A New Business Model for the Music Industry Explained

[The following is a summary of my article, “Common Sense, Accommodation and Sound Policy for the Digital Music Marketplace,” which was published in the winter 2008 edition of the Journal of International Media and Entertainment Law.]

The music industry has been in a decade-long death-spiral for which no one has yet offered a recovery plan that has worked. This predicament results primarily from insistence by those who benefited most from how the industry operated before the Internet arose that the established relationships upon which their past successes were based be preserved as the digital music marketplace develops. Because of this unwillingness to change, the industry has failed to undertake the transformation now needed to prosper.

The major record labels have set the industry’s Internet agenda overall. They are single-mindedly committed to making the Internet safe for sale of recordings on terms and conditions that they alone decide. They risked everything on the false hope that through a combination of DRM and the force of law they could contain unauthorized Internet distribution of recorded music.

Simply put, however, the Internet is fundamentally incompatible with the music industry’s sales-based revenue model. Every Internet user, whether or not involved in P2P or social networking, and every webcaster, podcaster, or other digital audio service provider in the world is a potential source of unauthorized mass distribution of recorded music in pristine and unprotected form. Through the Internet, the market for sale of individual recordings can be saturated in a moment’s time and without payment of any royalties to songwriters, music publishers, recordings artists or record labels. The dollar amount at risk may be greater for larger rights holders; but all rights holders, large and small, are impacted to the extent they derive revenue from sales of recordings.

The industry’s efforts to salvage its sales-based revenue model have compelled it to resist consumer demand for full, unfettered, DRM-free access to music. The industry has also blocked consumer electronics makers and technology firms from offering new products with next generation capabilities; limited the growth of webcasting and other digital audio services; chilled free speech and interfered with academic freedom on university campuses; failed to resolve its conflicting claims regarding transborder transmissions; sought multiple payments for each transmission of each work and caused other distortions in the music licensing marketplace; relegated consumers to black-market services where adware, spyware, and privacy violations abound; and exposed consumers to ruinous infringement liability damages for conduct occurring in the privacy of their homes and dorm rooms.

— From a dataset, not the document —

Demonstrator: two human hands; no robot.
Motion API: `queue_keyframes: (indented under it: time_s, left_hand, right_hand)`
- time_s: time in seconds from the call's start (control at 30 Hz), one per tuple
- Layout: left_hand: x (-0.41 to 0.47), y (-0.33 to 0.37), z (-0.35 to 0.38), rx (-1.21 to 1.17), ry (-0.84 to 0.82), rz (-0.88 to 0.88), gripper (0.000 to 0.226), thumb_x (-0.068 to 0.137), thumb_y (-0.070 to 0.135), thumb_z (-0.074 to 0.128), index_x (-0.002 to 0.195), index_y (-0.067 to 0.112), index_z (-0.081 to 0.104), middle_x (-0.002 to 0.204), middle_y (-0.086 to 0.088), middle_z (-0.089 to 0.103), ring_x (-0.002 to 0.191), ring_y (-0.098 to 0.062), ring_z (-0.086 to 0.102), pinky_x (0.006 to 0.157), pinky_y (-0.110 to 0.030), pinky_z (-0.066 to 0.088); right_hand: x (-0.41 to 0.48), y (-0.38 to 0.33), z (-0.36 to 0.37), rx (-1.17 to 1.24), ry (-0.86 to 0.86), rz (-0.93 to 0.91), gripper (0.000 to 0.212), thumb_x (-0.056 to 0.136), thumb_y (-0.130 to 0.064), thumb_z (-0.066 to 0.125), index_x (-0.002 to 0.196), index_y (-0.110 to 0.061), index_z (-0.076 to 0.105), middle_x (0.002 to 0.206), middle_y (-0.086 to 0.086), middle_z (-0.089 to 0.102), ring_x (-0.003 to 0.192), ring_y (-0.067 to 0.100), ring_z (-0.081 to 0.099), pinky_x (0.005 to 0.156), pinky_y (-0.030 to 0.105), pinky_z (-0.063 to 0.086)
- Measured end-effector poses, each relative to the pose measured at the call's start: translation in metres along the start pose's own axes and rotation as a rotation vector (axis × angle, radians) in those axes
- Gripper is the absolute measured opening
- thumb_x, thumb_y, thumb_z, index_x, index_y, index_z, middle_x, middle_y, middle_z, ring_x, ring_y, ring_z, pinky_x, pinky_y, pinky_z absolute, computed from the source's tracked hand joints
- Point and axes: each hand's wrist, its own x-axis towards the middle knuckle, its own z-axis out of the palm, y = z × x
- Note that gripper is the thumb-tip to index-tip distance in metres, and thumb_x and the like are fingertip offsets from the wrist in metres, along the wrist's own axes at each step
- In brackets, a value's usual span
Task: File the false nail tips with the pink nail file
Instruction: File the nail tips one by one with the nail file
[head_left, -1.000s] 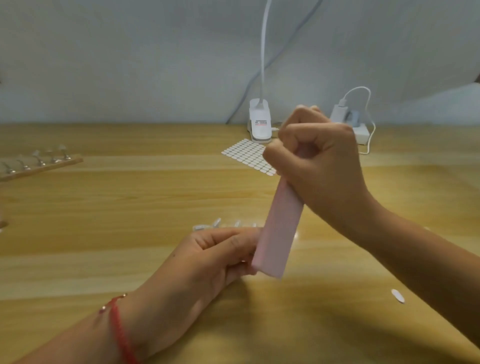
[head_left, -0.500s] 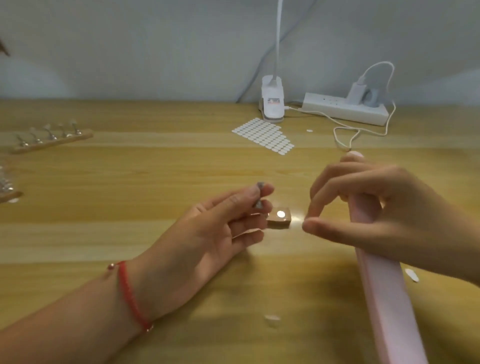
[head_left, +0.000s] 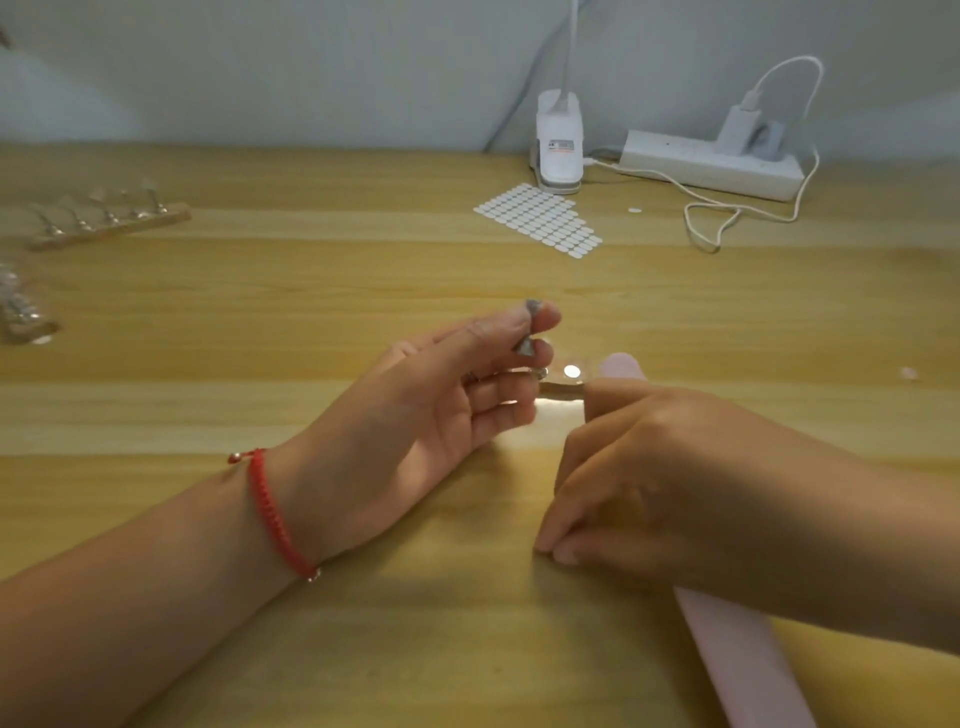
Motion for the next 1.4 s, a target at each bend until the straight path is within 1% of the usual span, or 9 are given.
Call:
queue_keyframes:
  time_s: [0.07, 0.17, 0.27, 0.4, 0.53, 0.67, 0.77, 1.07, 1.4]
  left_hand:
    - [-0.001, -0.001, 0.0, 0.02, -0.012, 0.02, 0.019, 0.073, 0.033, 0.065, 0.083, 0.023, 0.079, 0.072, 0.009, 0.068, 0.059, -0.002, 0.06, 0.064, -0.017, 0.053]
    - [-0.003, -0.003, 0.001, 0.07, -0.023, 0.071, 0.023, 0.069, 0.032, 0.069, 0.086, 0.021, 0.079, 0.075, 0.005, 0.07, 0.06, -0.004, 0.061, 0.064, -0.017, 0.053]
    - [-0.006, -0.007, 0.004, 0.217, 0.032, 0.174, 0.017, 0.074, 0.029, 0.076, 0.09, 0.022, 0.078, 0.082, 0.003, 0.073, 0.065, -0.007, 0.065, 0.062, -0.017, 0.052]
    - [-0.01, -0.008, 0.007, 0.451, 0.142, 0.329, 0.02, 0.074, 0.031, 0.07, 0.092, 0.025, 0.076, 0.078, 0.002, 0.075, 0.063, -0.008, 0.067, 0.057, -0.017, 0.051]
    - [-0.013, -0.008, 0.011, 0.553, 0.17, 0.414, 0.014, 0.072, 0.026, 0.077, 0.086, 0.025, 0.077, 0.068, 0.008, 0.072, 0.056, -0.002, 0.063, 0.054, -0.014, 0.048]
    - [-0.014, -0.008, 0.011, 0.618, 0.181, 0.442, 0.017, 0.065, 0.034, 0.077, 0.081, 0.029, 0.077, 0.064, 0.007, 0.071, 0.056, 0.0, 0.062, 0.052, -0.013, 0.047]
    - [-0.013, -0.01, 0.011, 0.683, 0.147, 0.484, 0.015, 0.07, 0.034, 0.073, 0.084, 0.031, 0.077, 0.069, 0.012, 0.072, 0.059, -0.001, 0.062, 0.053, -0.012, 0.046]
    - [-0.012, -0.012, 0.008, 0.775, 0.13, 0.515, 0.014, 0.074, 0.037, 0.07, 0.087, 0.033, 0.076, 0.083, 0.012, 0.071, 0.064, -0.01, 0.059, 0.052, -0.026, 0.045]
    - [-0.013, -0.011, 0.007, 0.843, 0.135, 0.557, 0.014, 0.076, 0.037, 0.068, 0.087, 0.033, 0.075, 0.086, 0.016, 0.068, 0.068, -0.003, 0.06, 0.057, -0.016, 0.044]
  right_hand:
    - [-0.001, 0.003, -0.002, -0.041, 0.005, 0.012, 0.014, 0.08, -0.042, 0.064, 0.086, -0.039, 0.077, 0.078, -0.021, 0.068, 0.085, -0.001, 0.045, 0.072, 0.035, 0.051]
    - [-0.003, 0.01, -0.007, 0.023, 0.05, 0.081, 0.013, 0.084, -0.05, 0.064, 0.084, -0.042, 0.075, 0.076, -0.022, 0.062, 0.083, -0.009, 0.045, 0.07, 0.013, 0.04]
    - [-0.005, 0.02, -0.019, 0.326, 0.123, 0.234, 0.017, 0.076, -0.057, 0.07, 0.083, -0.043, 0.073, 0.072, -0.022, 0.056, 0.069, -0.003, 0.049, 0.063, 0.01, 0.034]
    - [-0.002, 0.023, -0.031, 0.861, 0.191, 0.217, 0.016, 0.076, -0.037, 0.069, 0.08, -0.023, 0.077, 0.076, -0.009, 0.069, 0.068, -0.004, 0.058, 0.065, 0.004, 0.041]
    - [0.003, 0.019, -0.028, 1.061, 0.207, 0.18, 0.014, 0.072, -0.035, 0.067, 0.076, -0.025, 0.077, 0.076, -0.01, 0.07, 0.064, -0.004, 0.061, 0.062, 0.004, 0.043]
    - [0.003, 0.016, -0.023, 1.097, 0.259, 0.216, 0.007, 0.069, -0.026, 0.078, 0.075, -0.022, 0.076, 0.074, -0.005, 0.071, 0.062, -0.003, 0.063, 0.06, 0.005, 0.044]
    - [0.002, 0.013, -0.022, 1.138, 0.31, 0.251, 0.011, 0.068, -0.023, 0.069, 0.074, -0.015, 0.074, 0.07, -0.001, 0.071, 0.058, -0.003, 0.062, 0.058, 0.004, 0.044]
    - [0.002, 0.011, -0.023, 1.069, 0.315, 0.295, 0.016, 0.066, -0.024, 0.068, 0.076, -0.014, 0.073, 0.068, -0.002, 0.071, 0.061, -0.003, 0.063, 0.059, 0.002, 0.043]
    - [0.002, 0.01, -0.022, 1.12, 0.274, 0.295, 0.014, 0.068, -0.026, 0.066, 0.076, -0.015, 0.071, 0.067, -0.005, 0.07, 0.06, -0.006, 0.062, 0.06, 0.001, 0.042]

The market forces at work at the intersection of the Internet and the music industry’s sales-based revenue model are wildly asymmetrical and to the disadvantage of music industry rights holders. The network is everywhere and music is everywhere a part of it. Thus, despite the industry’s efforts, the unauthorized digital distribution of recorded music continues unabated; P2P file- and stream-sharing networks proliferate; and new means of mass distribution have arisen, including, for example, the explosive growth of mobile communications. And for it all, the industry’s efforts have resulted in fewer licensed transmissions of fewer works and slowed the growth of royalties that otherwise may have been earned.

The problem does not lie with the Internet. Nor with technology run amok. Nor with consumers who cannot be made to relinquish their newly-acquired ability to enjoy music when, where and how they want. Rather, the problem lies with the music industry’s addiction to the sales-based revenue model. As long as its fortunes are tied to sales it must continue punitive litigation against consumers, and interference in the free markets for technology, consumer electronics, and digital audio services.